*What is expected*.
Give back, exactly as written, the lines from the beginning of the listing through the one that contains "Could you please point out the blue".

*Data supplied*.
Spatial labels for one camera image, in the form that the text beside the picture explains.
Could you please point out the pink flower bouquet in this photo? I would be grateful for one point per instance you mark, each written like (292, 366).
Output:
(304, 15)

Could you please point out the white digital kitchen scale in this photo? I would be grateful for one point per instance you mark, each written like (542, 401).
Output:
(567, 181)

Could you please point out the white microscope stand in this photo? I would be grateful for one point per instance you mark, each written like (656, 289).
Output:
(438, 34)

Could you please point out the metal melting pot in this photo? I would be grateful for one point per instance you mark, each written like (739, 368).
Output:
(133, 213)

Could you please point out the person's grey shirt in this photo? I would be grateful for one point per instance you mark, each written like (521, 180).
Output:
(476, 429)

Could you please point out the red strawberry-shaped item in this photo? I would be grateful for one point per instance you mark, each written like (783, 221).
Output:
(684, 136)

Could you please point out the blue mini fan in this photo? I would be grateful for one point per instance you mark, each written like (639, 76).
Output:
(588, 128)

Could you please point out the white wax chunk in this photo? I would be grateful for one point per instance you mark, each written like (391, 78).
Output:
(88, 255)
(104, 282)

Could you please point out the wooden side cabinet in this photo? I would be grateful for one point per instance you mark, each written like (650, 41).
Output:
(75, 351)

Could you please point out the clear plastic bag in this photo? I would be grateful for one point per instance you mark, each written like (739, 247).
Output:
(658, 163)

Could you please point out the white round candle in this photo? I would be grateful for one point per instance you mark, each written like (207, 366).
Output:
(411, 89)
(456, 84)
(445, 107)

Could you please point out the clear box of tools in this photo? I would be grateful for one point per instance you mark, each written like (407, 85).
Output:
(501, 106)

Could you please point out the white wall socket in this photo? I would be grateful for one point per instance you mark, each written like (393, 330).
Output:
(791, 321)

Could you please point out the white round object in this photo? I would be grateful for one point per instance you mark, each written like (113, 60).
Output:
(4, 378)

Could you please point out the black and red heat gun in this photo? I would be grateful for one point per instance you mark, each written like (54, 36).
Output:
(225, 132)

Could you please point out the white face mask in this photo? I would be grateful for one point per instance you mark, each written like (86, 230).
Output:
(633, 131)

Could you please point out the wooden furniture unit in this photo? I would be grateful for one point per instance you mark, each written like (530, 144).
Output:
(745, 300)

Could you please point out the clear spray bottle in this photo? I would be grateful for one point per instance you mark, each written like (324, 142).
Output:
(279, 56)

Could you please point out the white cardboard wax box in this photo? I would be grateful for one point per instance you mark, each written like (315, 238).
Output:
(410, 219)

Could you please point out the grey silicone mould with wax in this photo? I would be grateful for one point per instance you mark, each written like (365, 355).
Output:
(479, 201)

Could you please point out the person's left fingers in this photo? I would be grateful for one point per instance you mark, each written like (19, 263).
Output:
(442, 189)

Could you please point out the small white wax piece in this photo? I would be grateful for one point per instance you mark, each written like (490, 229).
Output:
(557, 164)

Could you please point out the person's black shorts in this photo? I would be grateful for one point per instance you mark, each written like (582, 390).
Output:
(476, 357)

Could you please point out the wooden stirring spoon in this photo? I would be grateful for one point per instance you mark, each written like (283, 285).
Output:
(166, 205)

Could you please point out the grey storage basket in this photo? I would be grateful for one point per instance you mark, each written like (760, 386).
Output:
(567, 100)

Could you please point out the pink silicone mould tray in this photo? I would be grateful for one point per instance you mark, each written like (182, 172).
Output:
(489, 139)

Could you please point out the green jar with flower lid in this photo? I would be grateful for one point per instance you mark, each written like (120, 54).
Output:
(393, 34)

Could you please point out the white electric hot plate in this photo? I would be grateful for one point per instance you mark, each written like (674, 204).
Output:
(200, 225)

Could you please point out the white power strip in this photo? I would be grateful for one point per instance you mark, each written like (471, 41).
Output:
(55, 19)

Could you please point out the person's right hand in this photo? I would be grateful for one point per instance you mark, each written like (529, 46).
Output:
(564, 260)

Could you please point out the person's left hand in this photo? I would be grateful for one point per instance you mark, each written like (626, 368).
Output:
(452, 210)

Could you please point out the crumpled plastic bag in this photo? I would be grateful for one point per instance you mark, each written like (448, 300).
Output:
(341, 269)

*Solution to this problem*.
Spatial labels for one camera image, in the form that the text beside the picture explains.
Could you please point out the pink flower bouquet in this photo? I would be grateful for one point per instance you mark, each written like (292, 366).
Output:
(304, 15)

Could you please point out the white digital kitchen scale in this photo? I would be grateful for one point per instance you mark, each written like (542, 401).
Output:
(567, 181)

Could you please point out the white microscope stand in this photo? I would be grateful for one point per instance you mark, each written like (656, 289).
Output:
(438, 34)

Could you please point out the metal melting pot in this photo? I would be grateful for one point per instance you mark, each written like (739, 368).
Output:
(133, 213)

Could you please point out the person's grey shirt in this photo? I would be grateful for one point per instance you mark, each written like (521, 180).
Output:
(476, 429)

Could you please point out the red strawberry-shaped item in this photo? I would be grateful for one point per instance you mark, each written like (783, 221).
Output:
(684, 136)

Could you please point out the blue mini fan in this photo? I would be grateful for one point per instance you mark, each written like (639, 76).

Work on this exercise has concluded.